Nelle prime ore dopo l’ attentato, Radio Sol Mansi, la radio del Pime (il Pontificio Istituto Missioni Estere attivo nel paese), è stata la sola voce a tenere informata la popolazione sugli eventi. In realtà la confusione e l’ incertezza erano totali, e dai microfoni di Sol Mansi uscivano appelli alla calma e inviti a non lasciare le proprie case, in attesa di indicazioni da parte delle autorità. La redazione della radio è un esempio di quel che potrebbe essere questo paese se il cinismo della sua classe dirigente, quello degli altri leader regionali e le mire europee non comprimessero le forze nuove e “pulite”. I giovani sono tanti, non si occupano solo di politica e società, ma anche di cultura, musica e sport. Nelle sale si respira l’ aria di un gruppo di lavoro che crede e spera in quello che fa.

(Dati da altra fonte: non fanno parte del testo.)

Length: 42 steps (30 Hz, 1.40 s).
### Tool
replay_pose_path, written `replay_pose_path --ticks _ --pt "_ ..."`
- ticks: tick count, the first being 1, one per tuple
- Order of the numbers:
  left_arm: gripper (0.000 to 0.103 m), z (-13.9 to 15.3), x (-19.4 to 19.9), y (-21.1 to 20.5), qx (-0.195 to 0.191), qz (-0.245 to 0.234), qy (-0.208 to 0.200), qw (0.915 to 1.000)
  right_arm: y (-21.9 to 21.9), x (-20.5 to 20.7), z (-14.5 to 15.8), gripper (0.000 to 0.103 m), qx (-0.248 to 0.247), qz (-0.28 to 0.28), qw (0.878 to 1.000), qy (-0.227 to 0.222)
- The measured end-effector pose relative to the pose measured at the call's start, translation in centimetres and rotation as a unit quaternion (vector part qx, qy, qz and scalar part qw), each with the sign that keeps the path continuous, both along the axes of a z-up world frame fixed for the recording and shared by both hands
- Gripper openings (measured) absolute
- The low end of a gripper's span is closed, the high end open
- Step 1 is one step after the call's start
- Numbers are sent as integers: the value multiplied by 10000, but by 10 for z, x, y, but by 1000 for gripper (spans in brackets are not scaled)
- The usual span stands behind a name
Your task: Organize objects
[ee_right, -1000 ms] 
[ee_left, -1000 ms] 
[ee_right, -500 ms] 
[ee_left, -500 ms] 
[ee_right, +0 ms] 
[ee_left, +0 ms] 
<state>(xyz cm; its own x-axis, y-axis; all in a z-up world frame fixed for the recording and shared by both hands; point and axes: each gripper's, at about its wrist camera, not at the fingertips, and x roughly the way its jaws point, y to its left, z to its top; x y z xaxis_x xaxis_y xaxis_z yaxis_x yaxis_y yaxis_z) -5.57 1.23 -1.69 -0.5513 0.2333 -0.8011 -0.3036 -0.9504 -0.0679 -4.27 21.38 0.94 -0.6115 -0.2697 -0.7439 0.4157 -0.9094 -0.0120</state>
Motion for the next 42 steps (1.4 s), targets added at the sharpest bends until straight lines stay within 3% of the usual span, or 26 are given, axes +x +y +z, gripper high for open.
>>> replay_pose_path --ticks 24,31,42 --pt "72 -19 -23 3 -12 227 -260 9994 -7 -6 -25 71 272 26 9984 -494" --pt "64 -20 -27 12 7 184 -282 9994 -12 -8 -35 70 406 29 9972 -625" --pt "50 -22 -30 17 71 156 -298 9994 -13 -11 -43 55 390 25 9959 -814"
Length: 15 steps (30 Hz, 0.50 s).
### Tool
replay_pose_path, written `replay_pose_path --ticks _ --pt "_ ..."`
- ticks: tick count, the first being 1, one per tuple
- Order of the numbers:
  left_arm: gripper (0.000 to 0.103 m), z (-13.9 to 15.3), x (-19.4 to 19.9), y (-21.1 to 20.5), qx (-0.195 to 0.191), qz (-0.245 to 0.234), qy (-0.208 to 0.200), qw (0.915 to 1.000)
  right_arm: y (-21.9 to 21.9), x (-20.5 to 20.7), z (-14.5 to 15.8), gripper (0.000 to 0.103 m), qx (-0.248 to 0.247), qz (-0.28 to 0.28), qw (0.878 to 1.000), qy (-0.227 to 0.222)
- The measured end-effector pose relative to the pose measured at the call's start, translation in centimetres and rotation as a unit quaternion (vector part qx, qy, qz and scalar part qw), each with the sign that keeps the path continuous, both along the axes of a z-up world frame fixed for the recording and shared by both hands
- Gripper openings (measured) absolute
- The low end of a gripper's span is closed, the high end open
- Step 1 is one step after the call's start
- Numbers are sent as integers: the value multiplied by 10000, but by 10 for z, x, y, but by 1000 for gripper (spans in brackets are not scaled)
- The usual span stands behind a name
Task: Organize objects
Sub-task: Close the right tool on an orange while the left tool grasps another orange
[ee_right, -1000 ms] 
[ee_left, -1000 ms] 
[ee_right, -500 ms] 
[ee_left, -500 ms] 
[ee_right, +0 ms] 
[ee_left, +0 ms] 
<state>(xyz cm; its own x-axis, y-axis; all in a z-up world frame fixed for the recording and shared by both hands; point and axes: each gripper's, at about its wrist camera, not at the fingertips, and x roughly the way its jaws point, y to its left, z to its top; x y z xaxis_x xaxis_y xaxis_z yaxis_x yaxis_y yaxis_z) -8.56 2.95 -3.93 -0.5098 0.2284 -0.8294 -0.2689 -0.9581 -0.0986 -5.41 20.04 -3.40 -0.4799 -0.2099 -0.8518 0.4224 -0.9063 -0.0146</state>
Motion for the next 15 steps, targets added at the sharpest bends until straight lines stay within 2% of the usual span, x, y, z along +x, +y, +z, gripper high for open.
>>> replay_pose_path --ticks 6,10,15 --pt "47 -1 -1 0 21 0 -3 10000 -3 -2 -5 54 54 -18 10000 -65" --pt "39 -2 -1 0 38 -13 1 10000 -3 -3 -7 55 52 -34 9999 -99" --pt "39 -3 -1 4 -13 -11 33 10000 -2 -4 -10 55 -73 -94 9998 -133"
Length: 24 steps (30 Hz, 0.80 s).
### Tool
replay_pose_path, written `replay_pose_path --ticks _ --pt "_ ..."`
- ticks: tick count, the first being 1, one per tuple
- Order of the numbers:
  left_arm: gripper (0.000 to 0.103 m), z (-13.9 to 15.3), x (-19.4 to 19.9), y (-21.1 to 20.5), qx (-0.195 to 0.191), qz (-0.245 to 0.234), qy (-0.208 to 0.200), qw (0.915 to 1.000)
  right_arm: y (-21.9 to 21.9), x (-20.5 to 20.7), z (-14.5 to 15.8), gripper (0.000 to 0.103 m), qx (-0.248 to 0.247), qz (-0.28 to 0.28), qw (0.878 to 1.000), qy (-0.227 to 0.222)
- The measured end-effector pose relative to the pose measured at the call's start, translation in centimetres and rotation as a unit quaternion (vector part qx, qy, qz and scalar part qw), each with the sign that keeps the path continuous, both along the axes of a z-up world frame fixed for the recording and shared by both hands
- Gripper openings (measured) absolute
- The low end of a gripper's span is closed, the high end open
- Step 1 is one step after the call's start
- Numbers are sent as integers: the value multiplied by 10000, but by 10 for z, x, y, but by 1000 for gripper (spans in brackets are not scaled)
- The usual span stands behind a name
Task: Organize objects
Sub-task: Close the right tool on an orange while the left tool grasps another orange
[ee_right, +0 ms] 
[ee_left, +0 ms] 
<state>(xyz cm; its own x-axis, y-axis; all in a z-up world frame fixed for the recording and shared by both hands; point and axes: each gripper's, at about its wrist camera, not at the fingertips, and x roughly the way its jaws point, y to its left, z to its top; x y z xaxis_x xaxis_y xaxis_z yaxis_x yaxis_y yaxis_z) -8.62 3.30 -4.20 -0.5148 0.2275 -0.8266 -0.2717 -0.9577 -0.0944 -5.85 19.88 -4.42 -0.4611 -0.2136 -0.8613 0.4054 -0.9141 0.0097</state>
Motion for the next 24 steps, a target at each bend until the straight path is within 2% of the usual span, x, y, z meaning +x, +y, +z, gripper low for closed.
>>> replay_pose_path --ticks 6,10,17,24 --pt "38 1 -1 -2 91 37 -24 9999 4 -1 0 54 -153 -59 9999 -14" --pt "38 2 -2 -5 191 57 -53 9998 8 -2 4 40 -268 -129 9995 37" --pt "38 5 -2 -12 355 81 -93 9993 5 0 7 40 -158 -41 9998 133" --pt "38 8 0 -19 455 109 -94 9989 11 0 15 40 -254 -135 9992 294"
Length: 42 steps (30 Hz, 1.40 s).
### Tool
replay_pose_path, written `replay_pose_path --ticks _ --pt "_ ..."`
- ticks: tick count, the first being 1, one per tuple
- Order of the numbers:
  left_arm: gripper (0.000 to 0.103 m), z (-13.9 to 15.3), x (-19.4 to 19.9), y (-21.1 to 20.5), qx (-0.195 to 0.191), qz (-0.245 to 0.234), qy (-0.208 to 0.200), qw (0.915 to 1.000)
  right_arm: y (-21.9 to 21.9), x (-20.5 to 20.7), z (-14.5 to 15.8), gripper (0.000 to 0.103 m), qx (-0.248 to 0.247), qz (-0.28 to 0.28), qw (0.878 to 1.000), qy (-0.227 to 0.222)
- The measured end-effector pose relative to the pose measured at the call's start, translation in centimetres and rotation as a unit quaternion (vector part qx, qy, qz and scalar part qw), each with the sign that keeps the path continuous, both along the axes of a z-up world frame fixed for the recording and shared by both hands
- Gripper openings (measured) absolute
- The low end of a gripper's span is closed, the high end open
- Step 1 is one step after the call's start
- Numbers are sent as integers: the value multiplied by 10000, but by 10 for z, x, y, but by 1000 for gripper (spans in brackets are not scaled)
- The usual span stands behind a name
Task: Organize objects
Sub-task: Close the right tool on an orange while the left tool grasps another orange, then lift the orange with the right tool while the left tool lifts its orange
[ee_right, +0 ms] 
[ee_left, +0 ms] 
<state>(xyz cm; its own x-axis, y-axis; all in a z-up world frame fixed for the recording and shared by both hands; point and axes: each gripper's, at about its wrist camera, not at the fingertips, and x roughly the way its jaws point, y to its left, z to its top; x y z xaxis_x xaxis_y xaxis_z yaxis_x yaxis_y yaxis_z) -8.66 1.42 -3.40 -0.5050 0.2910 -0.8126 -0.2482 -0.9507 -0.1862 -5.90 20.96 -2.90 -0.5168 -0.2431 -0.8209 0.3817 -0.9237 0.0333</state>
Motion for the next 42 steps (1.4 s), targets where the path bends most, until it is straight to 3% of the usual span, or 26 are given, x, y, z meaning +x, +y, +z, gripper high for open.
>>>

Quando salta la luce in aeroporto
Con la regia del superiore del Pime, padre Antonio Clari, si può conoscere il resto del paese, e si capisce come l’ avventura dei padri missionari sia una vicenda umana che vive a contatto con la realtà ma allo stesso tempo la trascende. Per arrivare a Suzana, quasi al confine con il Senegal, si percorre una strada impossibile e isolata da tutto, dove una croce e un camion sventrato da una mina sono il monumento commemorativo all’attentato del marzo 2006. Tutti sanno che quell’ ordigno è stato piazzato per vendetta rispetto ai fatti della guerra civile, e il coinvolgimento di Nino (soprannome di João Bernardo Vieira), che voleva far pagare ai felupe quest’ etnia di confine, le troppe complicità con i cugini senegalesi, è più di un’ insinuazione. Quando in un paese è possibile che una vendetta covi così tanti anni prima di compiersi, che colpisca la popolazione civile, e che tra i principali sospettati ci siano i vertici dello Stato, si capisce come il cammino verso la democrazia sia davvero complicato. Poi si riflette un attimo ancora, ci si ricorda di Sarajevo, e si cerca di non giudicare sull’ onda dei sentimenti.
All’ aeroporto, per lasciare il paese, la sensazione netta non è quella di un aereo che parte, ma di un aereo che ti viene a prendere. Su quest’ unico volo incombe sempre il mistero, anche durante il check – in: arriverà da Lisbona? Ripartirà? Ma proprio nel mezzo di queste domande il generatore salta, lasciando tutti al buio e la pista senza luci. L’ addetto inizia pazientemente a compilare a mano le carte d’ imbarco, mentre le valigie le porta via un facchino senza divisa. Tutto questo succedeva due settimane fa. E quando dopo qualche tempo le luci della pista si sono riaccese, l’ aereo è finalmente atterrato, sbarcando gente che senza saperlo veniva ad assistere agli ultimi giorni del regno di “Nino” Vieira.